*Your goal*. Please count how many lines of the data include the word "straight". Give only that number in reply.

Content starts

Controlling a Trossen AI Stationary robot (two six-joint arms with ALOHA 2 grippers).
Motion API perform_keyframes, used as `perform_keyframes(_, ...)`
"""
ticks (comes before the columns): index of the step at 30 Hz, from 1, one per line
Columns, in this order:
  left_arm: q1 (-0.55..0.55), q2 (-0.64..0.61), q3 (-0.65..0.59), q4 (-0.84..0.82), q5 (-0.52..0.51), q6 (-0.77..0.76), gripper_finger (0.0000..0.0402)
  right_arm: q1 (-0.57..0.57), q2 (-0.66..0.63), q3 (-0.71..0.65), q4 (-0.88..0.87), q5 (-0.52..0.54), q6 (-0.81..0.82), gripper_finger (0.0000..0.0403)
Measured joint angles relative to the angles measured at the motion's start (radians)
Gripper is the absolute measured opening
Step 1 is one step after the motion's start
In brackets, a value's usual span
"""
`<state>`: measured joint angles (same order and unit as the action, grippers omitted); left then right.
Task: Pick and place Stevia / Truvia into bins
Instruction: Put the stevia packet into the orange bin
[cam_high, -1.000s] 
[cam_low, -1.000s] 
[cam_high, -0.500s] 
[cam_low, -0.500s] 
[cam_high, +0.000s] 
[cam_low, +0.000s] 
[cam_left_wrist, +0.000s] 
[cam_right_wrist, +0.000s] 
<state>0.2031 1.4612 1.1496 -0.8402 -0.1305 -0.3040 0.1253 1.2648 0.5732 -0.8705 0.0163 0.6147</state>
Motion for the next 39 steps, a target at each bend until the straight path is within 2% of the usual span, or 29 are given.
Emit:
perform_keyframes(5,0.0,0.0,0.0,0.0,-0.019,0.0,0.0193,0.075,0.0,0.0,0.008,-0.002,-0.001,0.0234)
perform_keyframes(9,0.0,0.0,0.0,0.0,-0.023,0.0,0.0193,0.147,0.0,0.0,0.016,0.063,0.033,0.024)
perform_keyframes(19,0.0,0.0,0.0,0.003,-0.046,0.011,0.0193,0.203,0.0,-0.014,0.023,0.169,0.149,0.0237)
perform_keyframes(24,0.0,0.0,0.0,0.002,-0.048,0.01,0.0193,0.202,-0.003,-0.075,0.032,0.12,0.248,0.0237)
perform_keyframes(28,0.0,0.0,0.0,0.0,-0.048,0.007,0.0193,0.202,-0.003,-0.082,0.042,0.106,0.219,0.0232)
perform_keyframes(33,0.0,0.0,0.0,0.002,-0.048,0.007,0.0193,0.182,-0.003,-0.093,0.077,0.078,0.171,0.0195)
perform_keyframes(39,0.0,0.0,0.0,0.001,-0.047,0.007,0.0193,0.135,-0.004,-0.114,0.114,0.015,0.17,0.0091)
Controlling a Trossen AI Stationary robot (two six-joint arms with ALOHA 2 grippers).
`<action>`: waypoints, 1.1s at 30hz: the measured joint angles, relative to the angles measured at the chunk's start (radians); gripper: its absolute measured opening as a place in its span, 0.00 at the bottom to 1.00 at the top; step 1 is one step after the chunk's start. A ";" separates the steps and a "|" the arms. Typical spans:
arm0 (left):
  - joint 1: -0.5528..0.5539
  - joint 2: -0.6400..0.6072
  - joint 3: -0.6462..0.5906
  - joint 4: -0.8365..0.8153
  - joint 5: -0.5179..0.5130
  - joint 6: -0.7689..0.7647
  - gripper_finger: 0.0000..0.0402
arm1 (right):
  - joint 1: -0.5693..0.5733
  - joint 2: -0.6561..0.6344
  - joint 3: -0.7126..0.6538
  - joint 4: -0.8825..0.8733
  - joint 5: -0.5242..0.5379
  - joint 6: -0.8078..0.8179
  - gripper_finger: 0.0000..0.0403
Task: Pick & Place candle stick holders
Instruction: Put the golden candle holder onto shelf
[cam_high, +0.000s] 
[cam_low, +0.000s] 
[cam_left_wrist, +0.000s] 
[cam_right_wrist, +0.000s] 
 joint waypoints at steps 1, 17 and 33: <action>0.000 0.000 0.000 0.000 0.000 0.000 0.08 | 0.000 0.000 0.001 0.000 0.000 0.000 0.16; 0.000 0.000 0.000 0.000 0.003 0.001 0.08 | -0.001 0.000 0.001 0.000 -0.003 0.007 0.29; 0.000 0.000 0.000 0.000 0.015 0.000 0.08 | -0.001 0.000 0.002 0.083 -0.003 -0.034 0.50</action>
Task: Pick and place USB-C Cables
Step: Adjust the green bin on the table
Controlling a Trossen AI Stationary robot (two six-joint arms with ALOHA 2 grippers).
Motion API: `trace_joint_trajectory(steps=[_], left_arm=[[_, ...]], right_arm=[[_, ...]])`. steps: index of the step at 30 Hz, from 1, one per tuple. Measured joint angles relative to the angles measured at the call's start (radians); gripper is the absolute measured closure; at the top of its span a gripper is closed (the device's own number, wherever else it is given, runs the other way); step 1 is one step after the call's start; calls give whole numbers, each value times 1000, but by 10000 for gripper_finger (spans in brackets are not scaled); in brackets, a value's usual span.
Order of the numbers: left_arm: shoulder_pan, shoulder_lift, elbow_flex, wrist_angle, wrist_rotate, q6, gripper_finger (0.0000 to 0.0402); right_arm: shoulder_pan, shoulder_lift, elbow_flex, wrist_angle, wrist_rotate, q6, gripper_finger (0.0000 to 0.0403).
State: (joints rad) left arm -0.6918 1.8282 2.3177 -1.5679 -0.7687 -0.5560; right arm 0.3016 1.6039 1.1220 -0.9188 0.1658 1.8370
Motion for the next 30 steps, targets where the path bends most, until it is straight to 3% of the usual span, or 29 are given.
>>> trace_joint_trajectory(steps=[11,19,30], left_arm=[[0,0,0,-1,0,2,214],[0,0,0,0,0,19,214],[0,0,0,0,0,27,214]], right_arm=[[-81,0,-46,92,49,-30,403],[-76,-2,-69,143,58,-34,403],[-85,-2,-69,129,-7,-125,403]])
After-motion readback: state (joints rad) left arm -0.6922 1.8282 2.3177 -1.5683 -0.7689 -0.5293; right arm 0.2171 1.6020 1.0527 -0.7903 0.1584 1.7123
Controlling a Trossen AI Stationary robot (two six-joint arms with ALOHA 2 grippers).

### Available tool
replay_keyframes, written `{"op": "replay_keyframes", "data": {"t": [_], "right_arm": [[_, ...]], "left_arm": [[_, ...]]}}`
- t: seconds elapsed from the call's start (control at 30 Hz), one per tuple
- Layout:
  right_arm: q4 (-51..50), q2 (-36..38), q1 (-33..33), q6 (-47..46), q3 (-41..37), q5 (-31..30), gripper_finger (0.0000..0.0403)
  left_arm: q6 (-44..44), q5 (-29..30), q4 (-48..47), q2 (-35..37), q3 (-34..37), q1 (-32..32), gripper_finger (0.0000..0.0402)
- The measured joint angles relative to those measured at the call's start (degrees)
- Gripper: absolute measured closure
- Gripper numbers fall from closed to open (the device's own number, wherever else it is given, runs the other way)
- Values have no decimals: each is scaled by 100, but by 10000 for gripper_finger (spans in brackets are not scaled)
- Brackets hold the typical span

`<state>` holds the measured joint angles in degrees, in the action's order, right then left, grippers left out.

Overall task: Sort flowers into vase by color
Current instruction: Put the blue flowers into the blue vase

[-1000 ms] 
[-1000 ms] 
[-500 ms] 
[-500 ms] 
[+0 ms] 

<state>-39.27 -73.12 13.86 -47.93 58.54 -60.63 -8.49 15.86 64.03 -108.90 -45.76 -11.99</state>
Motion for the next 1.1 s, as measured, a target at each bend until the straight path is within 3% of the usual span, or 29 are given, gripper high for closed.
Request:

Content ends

*Answer space*. 3